- [Exercise prompt]
Please give back word for word the lines of the material below between the line containing "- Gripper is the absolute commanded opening" and the line containing "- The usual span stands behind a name", inclusive.

- [Listed records]
· · · ·

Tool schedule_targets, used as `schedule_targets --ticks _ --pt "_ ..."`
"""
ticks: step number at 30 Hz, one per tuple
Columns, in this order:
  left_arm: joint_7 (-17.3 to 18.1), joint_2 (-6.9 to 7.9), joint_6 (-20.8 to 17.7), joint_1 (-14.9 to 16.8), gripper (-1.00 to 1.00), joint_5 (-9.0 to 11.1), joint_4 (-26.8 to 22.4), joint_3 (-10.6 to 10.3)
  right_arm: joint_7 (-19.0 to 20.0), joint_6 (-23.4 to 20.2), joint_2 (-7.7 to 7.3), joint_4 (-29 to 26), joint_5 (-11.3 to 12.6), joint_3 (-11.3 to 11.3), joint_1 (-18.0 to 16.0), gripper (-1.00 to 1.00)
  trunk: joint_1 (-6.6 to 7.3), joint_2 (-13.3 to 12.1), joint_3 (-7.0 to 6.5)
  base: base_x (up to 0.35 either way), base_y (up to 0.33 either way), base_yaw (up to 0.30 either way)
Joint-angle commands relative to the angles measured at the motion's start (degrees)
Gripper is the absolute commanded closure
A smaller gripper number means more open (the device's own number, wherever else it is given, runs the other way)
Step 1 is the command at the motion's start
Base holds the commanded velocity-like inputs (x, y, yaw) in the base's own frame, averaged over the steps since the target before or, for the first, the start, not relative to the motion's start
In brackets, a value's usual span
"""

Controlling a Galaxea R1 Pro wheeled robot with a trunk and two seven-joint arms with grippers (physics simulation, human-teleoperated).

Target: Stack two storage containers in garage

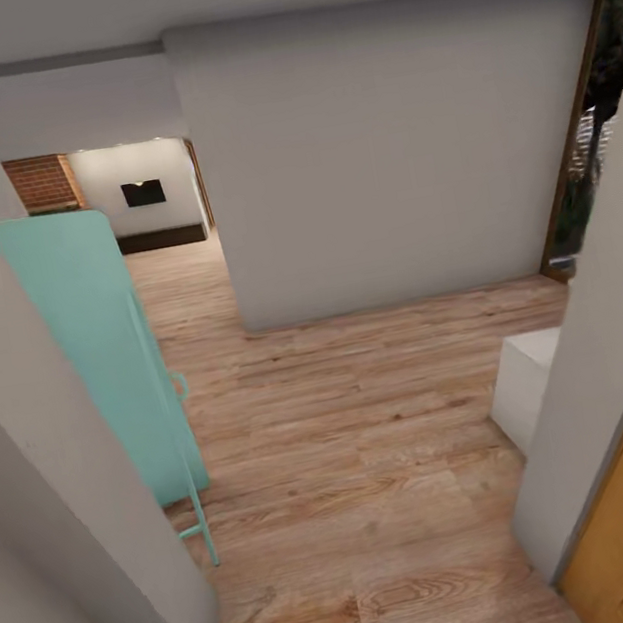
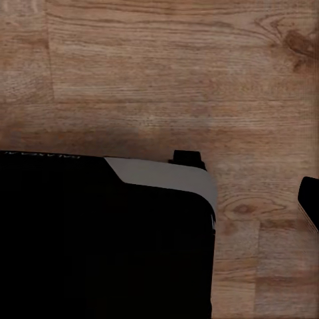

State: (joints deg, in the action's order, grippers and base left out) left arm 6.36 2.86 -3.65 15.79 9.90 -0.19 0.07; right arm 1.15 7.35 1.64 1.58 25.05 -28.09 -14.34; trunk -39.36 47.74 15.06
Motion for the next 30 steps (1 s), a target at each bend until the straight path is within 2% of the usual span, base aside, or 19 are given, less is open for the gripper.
schedule_targets --ticks 1,14,20,30 --pt "0.2 -0.02 -0.3 0.0 -1.00 0.6 0.0 0.0 0.1 0.3 0.03 0.2 0.6 -0.5 -0.1 -1.00 -0.04 0.0 0.07 0.322 0.000 0.000" --pt "0.2 -0.05 -0.3 0.0 -1.00 0.6 0.0 -0.2 0.1 0.4 0.03 0.1 0.5 -0.5 -0.1 -1.00 -0.04 0.0 0.07 0.322 0.000 -0.001" --pt "0.2 -0.05 -0.3 0.0 -1.00 0.6 0.0 -0.2 0.1 0.3 0.05 0.2 0.6 -0.5 -0.1 -1.00 -0.04 0.0 0.07 0.322 0.000 -0.142" --pt "0.2 -0.05 -0.3 0.0 -1.00 0.6 0.0 -0.2 0.2 0.3 0.03 0.1 0.5 -0.5 -0.1 -1.00 -0.04 0.0 0.07 0.322 0.000 -0.016"
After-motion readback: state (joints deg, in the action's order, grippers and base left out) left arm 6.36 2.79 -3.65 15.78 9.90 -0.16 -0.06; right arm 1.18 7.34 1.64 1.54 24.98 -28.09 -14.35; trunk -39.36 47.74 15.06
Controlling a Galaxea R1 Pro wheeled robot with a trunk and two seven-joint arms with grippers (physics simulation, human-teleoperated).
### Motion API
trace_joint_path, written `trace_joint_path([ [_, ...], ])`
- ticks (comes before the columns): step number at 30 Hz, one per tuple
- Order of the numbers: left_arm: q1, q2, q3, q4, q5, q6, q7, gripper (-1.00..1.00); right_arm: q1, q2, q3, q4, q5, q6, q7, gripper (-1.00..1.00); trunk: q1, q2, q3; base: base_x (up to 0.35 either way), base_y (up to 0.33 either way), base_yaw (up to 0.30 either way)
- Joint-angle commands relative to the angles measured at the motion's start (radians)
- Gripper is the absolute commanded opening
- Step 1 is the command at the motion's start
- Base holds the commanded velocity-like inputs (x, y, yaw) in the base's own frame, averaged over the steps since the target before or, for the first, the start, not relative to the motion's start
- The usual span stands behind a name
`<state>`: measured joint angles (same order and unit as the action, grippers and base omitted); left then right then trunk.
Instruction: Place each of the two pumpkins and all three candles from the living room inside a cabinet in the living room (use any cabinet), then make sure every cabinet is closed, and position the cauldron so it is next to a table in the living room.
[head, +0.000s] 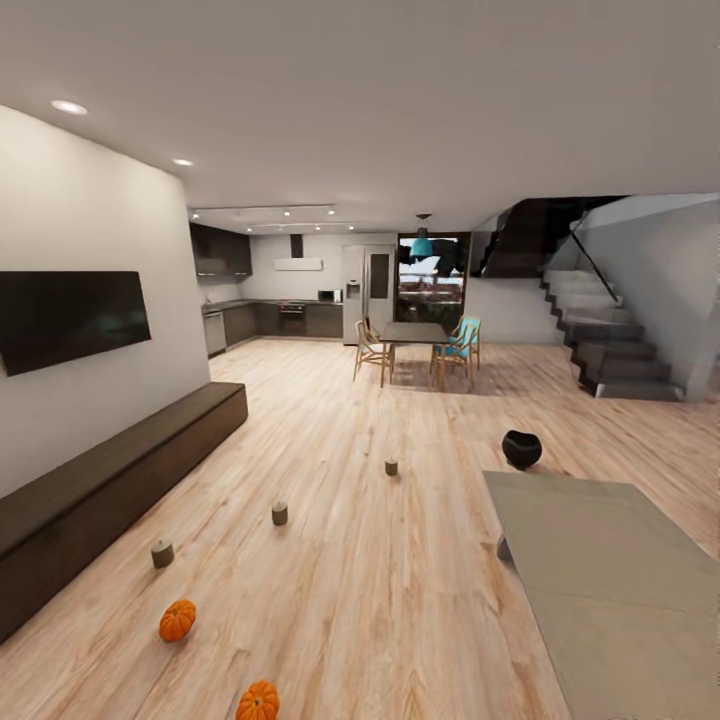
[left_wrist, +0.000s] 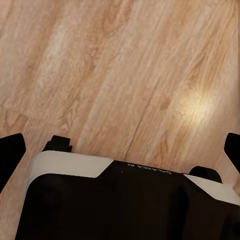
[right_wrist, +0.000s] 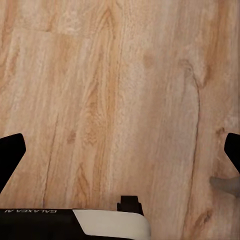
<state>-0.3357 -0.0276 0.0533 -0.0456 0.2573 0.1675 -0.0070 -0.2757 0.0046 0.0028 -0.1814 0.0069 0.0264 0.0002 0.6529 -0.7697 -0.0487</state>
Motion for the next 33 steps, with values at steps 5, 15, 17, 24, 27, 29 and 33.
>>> trace_joint_path([
  [5,0.0,0.0,0.005,-0.002,0.003,0.006,-0.001,1.0,0.0,0.0,0.0,-0.001,0.001,0.003,0.0,1.0,0.0,-0.001,-0.002,0.055,-0.003,-0.109],
  [15,0.0,0.0,0.006,-0.002,0.003,0.006,-0.001,1.0,0.0,0.0,0.0,-0.001,0.001,0.003,0.0,1.0,0.0,-0.001,-0.002,0.193,-0.066,-0.208],
  [17,0.0,0.0,0.006,-0.002,0.003,0.006,-0.001,1.0,0.0,0.0,0.001,-0.001,0.001,0.003,0.0,1.0,0.0,-0.001,-0.002,0.034,-0.013,-0.046],
  [24,0.0,0.0,0.006,-0.002,0.003,0.005,-0.001,1.0,0.0,0.0,0.002,0.0,0.001,0.003,0.0,1.0,0.0,-0.001,-0.002,0.018,-0.003,-0.009],
  [27,0.0,0.0,0.006,-0.002,0.003,0.005,-0.001,1.0,0.0,0.0,0.002,0.0,0.001,0.003,0.0,1.0,0.0,-0.001,-0.002,0.158,0.0,-0.001],
  [29,0.0,0.0,0.006,-0.002,0.003,0.005,-0.001,1.0,0.0,0.0,0.002,0.0,0.001,0.003,0.0,1.0,0.0,-0.001,-0.002,0.254,0.0,0.0],
  [33,0.0,0.0,0.007,-0.002,0.003,0.006,-0.001,1.0,0.0,0.0,0.002,0.0,0.002,0.003,0.0,1.0,0.0,-0.001,-0.002,0.306,0.0,0.0],
])
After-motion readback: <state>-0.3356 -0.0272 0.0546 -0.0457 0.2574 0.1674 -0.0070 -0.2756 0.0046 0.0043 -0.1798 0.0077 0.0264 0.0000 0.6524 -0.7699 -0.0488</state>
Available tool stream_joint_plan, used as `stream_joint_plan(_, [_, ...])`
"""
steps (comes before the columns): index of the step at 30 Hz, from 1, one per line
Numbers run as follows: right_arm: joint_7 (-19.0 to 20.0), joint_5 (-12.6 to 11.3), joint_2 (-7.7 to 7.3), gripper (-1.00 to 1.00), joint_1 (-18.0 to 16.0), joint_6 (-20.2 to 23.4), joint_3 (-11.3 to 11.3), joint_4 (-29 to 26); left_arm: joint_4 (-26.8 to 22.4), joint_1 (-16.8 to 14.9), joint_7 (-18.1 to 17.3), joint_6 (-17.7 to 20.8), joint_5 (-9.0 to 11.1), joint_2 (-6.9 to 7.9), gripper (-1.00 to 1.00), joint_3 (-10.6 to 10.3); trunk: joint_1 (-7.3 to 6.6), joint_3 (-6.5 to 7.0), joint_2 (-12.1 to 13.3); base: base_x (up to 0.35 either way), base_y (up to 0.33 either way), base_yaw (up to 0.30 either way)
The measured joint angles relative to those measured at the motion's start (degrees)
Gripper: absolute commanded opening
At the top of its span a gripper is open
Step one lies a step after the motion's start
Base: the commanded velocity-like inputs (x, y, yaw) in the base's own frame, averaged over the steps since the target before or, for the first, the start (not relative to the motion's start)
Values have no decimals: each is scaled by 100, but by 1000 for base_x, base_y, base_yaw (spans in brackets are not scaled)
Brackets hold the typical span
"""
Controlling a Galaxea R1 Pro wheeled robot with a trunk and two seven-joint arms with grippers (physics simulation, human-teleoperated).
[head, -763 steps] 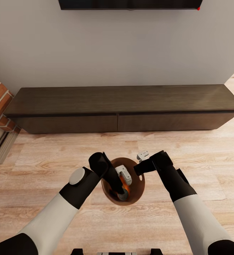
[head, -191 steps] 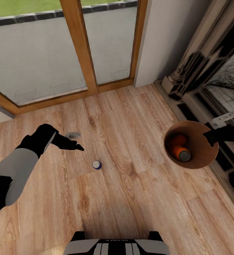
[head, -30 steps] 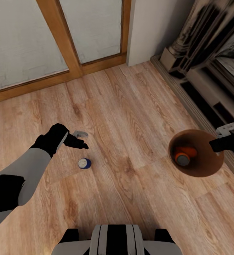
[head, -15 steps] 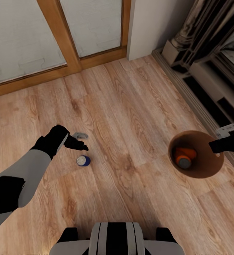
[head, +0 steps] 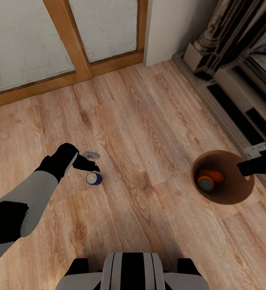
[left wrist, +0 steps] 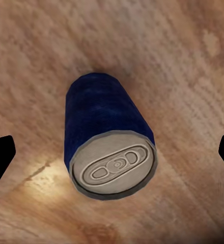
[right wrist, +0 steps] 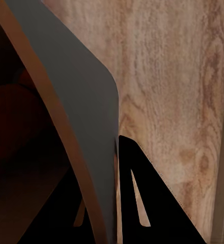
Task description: Put the three can of soda from the living room inside the tash can in the kitchen.
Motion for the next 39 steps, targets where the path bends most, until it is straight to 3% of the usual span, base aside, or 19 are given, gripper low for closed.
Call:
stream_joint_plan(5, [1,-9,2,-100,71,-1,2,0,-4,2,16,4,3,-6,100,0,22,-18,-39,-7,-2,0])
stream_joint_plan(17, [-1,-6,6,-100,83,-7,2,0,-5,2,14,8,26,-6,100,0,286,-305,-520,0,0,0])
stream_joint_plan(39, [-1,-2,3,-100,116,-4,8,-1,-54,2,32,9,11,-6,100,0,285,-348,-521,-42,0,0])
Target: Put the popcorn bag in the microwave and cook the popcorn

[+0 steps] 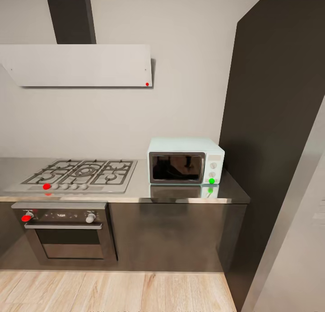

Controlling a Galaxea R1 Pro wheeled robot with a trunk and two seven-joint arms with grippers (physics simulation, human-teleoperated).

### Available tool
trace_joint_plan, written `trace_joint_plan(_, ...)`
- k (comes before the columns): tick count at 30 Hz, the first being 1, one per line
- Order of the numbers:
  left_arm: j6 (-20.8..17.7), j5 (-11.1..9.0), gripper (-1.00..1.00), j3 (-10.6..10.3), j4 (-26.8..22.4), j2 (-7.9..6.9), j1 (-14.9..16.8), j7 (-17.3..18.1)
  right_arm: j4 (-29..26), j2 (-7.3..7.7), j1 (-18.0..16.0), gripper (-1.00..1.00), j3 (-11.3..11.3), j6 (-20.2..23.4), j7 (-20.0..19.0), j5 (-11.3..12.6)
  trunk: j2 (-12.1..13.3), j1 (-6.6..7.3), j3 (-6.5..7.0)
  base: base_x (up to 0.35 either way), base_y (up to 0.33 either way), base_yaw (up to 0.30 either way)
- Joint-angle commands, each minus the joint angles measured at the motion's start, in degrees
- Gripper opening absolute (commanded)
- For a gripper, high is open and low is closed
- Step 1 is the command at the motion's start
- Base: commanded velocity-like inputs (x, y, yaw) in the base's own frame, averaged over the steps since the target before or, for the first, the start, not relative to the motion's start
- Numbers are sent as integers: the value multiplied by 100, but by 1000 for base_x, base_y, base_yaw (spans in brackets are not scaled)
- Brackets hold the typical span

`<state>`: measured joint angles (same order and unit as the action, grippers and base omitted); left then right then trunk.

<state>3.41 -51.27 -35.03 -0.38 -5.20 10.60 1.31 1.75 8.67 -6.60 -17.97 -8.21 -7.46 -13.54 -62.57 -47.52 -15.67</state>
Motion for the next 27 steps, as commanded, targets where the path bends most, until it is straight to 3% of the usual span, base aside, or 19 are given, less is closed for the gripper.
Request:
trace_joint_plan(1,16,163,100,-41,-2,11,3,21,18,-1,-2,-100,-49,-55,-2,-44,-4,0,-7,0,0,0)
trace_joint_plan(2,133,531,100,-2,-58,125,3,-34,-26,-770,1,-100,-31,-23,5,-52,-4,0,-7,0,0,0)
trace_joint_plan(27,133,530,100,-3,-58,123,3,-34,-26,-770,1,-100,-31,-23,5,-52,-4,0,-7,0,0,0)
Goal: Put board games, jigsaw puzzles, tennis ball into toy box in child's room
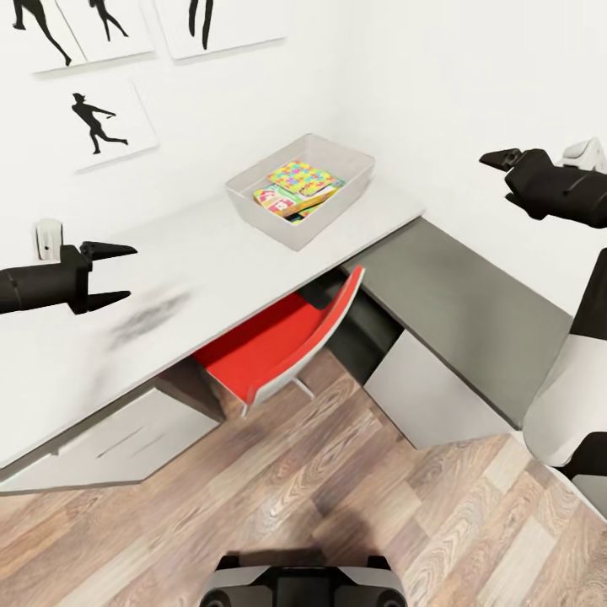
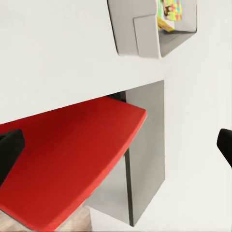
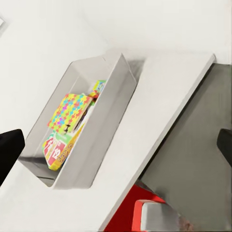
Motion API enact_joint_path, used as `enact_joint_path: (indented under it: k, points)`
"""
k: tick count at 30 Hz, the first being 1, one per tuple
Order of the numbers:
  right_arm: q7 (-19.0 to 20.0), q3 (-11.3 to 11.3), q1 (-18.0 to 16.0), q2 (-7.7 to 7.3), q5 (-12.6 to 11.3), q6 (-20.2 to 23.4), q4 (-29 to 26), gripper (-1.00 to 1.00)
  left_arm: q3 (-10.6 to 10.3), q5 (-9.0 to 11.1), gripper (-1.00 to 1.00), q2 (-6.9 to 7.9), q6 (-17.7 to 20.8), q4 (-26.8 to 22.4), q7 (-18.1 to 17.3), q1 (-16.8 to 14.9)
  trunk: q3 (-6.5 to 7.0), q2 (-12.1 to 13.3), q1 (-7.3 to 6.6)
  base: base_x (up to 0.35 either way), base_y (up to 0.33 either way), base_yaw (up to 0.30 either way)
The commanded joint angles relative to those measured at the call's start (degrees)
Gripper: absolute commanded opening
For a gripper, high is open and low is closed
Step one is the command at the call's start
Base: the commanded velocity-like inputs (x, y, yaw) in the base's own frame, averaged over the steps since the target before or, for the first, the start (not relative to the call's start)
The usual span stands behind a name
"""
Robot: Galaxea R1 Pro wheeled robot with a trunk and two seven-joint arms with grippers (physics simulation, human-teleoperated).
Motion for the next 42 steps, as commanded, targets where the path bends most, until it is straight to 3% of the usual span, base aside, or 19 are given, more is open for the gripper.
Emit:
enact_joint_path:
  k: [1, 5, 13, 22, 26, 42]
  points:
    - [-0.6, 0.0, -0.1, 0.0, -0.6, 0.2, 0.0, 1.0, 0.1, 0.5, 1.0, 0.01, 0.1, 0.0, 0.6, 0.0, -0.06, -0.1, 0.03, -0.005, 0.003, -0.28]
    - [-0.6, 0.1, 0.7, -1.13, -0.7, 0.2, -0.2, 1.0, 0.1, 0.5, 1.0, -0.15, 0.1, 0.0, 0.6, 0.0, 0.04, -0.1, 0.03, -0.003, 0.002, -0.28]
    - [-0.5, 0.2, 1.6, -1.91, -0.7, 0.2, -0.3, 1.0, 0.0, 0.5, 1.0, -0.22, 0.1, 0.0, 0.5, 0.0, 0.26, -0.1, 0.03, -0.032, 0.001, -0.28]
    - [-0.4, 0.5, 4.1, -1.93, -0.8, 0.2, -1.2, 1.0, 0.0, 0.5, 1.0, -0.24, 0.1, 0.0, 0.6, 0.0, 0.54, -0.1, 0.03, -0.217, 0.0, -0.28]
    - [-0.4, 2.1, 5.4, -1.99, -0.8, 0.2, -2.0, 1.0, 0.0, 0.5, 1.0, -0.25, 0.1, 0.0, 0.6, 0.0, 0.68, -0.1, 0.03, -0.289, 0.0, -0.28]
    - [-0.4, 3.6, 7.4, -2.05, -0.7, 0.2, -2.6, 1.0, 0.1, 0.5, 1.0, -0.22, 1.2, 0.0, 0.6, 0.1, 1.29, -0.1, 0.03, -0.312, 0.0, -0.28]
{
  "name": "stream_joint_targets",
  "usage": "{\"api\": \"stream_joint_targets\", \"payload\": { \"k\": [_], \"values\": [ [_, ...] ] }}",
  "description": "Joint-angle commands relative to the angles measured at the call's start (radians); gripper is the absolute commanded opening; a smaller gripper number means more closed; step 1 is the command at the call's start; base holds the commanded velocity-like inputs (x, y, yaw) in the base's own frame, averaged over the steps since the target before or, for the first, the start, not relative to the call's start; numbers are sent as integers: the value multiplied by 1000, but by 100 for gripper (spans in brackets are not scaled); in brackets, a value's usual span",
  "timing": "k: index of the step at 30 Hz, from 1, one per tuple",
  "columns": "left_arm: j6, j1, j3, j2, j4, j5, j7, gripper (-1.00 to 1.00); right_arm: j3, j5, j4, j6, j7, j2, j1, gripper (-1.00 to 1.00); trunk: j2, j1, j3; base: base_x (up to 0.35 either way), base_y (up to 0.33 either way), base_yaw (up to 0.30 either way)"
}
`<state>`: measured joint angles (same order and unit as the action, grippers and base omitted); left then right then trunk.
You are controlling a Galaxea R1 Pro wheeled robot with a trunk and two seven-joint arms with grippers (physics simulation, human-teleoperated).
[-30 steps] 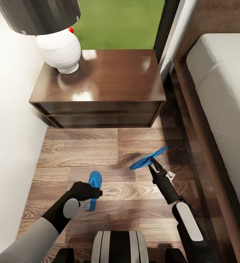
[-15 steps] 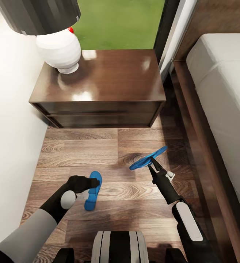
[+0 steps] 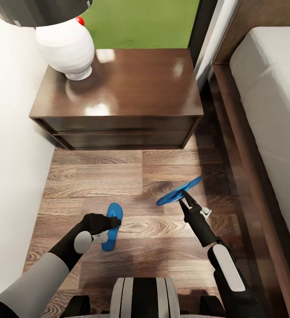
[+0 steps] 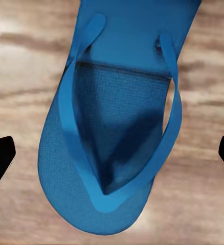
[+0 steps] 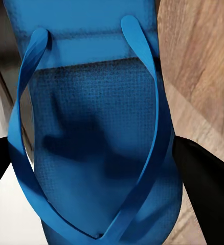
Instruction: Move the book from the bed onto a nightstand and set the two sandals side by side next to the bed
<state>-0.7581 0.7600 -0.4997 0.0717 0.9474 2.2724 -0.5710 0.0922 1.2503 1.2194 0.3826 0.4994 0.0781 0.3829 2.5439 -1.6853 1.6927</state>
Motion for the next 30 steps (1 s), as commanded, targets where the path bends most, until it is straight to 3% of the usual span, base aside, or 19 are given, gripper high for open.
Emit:
{"api": "stream_joint_targets", "payload": {
  "k": [1, 7, 12, 21, 30],
  "values": [
    [-3, 0, -4, 1, 1, 1, -2, 100, 3, 9, 0, 10, 1, 1, 0, -100, 0, 0, 4, 0, 0, 0],
    [-3, 0, -6, 0, 1, 0, -2, 100, 2, 9, 0, 10, 1, 2, 0, -100, 2, -3, 28, 0, 0, 0],
    [-3, 1, -6, 0, 1, -1, -2, 100, 2, 9, 0, 10, 1, 2, 0, -100, 2, -3, 28, 0, 0, 0],
    [-3, 1, -8, 0, 2, -1, -4, 100, 2, 9, 0, 10, 1, 1, 1, -100, 4, -7, 62, 0, 0, 0],
    [-3, 1, -8, 0, 2, -1, -3, 100, 2, 9, 0, 10, 1, 2, 0, -100, 4, -7, 62, 0, 0, 0]
  ]
}}
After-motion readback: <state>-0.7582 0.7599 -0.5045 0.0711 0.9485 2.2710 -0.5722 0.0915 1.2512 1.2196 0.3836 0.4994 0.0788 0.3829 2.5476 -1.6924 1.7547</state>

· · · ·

- [Solution to the problem]
- Gripper is the absolute commanded opening
- Step 1 is the command at the motion's start
- Base holds the commanded velocity-like inputs (x, y, yaw) in the base's own frame, averaged over the steps since the target before or, for the first, the start, not relative to the motion's start
- The usual span stands behind a name

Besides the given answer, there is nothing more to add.